• _Assigned task_: Output all of the data verbatim.

• _Information shown_:

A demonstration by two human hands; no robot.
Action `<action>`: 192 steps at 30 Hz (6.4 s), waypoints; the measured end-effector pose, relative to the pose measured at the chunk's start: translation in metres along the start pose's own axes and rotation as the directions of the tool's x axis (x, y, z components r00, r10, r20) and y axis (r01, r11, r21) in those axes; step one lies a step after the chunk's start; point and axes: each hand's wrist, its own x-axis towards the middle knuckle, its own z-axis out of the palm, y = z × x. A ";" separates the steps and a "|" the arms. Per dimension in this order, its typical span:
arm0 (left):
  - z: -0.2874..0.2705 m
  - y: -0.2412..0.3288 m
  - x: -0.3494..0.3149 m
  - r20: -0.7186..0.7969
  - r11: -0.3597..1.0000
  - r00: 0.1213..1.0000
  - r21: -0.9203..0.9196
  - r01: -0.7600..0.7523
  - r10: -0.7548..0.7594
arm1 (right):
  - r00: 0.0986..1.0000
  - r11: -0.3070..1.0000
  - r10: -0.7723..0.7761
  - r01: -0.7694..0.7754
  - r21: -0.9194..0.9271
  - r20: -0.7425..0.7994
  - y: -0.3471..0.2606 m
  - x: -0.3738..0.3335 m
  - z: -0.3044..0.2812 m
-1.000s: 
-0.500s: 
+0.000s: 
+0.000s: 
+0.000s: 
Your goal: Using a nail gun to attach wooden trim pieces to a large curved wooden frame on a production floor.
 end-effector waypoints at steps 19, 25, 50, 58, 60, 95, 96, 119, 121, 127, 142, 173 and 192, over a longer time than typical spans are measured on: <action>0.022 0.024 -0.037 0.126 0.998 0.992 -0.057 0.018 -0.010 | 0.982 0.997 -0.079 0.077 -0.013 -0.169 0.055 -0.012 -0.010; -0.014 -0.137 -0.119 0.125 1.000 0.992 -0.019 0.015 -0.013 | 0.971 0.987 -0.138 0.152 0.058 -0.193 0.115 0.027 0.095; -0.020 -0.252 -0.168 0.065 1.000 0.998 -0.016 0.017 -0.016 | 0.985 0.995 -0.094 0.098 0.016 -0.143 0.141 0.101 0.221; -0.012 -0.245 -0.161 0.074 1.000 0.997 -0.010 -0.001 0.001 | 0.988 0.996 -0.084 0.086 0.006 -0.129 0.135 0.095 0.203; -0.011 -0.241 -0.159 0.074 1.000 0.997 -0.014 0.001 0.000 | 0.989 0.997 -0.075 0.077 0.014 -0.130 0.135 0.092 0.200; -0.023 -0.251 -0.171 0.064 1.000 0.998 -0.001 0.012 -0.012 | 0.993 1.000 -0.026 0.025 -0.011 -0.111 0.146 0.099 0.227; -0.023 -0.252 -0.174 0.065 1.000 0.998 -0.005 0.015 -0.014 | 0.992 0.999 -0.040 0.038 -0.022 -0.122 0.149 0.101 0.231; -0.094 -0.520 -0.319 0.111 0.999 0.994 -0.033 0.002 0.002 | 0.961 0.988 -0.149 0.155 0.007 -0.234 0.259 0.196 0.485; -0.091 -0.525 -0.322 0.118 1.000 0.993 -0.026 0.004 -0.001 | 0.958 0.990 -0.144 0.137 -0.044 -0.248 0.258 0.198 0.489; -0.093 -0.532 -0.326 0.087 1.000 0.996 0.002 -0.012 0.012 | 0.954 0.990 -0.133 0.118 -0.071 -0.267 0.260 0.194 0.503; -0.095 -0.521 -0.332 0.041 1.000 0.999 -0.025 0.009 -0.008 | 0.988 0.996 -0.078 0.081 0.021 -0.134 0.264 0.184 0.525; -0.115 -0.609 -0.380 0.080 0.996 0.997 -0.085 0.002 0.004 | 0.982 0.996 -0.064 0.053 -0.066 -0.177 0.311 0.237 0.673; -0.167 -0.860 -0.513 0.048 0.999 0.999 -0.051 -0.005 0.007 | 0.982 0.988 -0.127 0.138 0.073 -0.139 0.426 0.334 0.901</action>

• _Answer to this task_:
A demonstration by two human hands; no robot.
Action `<action>`: 192 steps at 30 Hz (6.4 s), waypoints; the measured end-effector pose, relative to the pose measured at the chunk's start: translation in metres along the start pose's own axes and rotation as the directions of the tool's x axis (x, y, z components r00, r10, r20) and y axis (r01, r11, r21) in those axes; step one lies a step after the chunk's start; point and axes: each hand's wrist, its own x-axis towards the middle knuckle, its own z-axis out of the palm, y = z × x. A ";" separates the steps and a "|" the arms. Per dimension in this order, its typical span:
arm0 (left):
  - z: -0.2874..0.2705 m
  - y: -0.2412..0.3288 m
  - x: -0.3494..0.3149 m
  - r20: -0.7186..0.7969
  - r11: -0.3597..1.0000
  - r00: 0.1213..1.0000
  - r21: -0.9203..0.9196
  - r01: -0.7600..0.7523
  - r10: -0.7548..0.7594
arm1 (right):
  - r00: 0.0986..1.0000
  - r11: -0.3070..1.0000
  - r10: -0.7723..0.7761
  - r01: -0.7694..0.7754
  - r21: -0.9194..0.9271
  - r20: -0.7425..0.7994
  - y: -0.3471..0.2606 m
  - x: -0.3738..0.3335 m
  - z: -0.3044..0.2812 m
-1.000s: 
-0.500s: 
+0.000s: 
+0.000s: 
+0.000s: 
Your goal: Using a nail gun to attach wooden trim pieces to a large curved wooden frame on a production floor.
 end-effector waypoints at steps 19, 25, 50, 58, 60, 95, 96, 119, 121, 127, 142, 173 and 192, over a longer time than typical spans are measured on: <action>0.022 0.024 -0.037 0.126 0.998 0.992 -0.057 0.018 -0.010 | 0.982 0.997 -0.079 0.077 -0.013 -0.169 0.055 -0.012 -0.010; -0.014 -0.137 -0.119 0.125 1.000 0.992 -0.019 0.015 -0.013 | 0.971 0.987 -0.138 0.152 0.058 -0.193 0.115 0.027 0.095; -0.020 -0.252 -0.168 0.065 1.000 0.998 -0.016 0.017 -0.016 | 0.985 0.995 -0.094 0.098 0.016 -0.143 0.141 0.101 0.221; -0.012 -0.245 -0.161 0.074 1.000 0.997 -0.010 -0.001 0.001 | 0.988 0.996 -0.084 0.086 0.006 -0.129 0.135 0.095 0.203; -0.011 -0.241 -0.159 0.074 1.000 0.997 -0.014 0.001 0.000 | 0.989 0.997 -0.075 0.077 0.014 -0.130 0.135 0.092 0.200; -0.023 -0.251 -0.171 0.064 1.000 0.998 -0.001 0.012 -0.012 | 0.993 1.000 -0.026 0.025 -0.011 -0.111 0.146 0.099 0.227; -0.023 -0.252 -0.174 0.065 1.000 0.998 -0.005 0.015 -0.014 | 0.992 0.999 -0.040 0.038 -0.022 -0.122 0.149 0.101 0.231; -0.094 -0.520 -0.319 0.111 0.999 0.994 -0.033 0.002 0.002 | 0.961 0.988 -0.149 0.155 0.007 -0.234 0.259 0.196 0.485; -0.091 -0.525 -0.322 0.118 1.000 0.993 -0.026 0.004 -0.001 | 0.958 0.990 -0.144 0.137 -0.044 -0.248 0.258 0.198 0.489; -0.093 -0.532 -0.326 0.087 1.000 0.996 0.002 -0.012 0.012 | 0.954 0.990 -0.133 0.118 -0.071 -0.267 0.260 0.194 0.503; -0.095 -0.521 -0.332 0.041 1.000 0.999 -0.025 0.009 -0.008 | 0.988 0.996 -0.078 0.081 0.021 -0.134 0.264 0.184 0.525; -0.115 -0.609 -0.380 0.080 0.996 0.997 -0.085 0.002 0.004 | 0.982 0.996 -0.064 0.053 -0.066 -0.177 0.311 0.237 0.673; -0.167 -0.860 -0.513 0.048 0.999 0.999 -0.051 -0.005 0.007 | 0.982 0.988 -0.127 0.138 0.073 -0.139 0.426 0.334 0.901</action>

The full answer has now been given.